Goal of the exercise. Please repeat exactly the lines below from the one containing "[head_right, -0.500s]" down to the one containing "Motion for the", both included, and nothing else.
· · ·
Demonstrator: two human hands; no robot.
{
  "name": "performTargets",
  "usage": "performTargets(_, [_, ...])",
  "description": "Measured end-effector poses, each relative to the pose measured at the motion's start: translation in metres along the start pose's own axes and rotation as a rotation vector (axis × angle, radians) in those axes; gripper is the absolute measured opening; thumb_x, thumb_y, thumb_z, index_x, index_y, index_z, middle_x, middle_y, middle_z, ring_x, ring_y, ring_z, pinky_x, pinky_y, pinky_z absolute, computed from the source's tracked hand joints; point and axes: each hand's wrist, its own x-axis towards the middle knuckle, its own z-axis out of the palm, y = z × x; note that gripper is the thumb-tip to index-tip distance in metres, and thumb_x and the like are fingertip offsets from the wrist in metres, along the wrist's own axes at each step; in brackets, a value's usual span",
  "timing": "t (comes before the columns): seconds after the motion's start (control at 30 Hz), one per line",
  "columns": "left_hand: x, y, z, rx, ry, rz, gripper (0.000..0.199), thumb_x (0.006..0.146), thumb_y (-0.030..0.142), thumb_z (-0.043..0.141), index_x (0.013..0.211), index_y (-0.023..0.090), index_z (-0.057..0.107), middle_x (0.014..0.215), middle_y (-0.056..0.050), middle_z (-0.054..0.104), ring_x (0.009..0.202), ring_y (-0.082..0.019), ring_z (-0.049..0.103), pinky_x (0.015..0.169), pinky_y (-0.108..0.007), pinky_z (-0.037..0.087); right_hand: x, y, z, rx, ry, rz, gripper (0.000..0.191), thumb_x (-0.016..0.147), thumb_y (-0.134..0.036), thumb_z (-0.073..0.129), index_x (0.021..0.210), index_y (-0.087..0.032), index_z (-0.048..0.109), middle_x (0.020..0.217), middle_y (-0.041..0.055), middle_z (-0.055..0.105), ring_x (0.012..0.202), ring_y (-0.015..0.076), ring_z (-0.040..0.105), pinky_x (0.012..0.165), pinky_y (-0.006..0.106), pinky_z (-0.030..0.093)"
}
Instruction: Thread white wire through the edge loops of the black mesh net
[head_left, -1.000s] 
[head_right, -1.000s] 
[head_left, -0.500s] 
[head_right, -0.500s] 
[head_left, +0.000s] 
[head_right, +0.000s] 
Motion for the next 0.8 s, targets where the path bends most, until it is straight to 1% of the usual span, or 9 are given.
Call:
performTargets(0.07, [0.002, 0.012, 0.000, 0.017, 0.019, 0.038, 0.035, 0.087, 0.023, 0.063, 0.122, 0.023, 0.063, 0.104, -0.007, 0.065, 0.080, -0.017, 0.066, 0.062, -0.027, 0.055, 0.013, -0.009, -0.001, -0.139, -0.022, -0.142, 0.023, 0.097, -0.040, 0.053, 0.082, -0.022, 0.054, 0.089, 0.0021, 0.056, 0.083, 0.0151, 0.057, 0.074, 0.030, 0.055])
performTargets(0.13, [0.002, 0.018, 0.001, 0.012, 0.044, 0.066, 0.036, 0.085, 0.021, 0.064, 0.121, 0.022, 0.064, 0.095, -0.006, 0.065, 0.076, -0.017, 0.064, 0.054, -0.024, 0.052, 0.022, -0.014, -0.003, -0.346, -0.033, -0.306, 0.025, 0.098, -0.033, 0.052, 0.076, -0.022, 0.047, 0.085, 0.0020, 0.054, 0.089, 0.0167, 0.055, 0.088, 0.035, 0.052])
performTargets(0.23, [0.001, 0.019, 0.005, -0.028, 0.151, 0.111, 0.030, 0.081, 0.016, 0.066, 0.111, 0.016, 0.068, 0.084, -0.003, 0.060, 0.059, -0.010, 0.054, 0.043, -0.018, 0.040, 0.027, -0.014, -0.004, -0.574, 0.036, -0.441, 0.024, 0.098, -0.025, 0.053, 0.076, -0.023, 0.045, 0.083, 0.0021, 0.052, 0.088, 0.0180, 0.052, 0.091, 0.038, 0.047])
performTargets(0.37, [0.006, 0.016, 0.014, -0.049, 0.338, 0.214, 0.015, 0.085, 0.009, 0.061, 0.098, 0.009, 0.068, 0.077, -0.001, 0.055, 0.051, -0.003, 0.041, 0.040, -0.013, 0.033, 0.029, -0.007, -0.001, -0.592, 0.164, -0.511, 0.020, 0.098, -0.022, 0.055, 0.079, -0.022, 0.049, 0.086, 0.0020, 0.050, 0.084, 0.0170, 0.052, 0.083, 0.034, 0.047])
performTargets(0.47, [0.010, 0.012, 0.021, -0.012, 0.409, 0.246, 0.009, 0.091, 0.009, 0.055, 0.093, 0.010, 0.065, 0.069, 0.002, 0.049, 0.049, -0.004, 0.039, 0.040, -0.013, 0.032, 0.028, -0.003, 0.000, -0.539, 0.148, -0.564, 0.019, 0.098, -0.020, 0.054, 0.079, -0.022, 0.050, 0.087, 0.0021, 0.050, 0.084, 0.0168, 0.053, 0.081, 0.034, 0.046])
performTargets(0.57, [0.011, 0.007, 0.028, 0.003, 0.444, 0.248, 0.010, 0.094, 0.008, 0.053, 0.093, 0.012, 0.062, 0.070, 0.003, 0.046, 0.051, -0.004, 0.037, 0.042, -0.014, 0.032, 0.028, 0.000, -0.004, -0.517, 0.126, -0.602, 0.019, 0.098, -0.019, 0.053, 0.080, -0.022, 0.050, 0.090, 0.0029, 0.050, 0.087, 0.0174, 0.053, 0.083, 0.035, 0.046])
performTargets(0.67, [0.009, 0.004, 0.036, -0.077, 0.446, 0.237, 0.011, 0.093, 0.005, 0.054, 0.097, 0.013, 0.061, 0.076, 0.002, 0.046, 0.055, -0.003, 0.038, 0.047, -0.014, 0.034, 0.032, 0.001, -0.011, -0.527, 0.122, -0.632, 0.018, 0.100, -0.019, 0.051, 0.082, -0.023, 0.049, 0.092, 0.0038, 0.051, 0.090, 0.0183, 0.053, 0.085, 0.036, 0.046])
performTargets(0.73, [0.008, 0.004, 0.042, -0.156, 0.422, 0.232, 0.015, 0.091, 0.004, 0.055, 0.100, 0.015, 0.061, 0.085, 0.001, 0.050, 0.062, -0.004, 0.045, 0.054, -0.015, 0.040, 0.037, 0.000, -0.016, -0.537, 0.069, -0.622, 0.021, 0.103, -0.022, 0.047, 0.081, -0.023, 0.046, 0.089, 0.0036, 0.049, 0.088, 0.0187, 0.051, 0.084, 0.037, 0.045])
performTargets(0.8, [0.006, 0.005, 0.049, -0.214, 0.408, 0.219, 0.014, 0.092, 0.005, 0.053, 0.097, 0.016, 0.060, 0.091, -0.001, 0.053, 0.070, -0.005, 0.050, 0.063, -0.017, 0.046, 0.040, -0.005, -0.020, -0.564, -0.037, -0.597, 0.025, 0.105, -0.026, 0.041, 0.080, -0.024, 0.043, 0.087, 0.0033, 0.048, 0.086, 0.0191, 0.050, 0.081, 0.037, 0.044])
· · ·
Response area.
[head_right, -0.500s] 
[head_left, +0.000s] 
[head_right, +0.000s] 
Motion for the next 0.8 s, targets where the path bends most, until it is straight to 1% of the usual span, or 9 are given.

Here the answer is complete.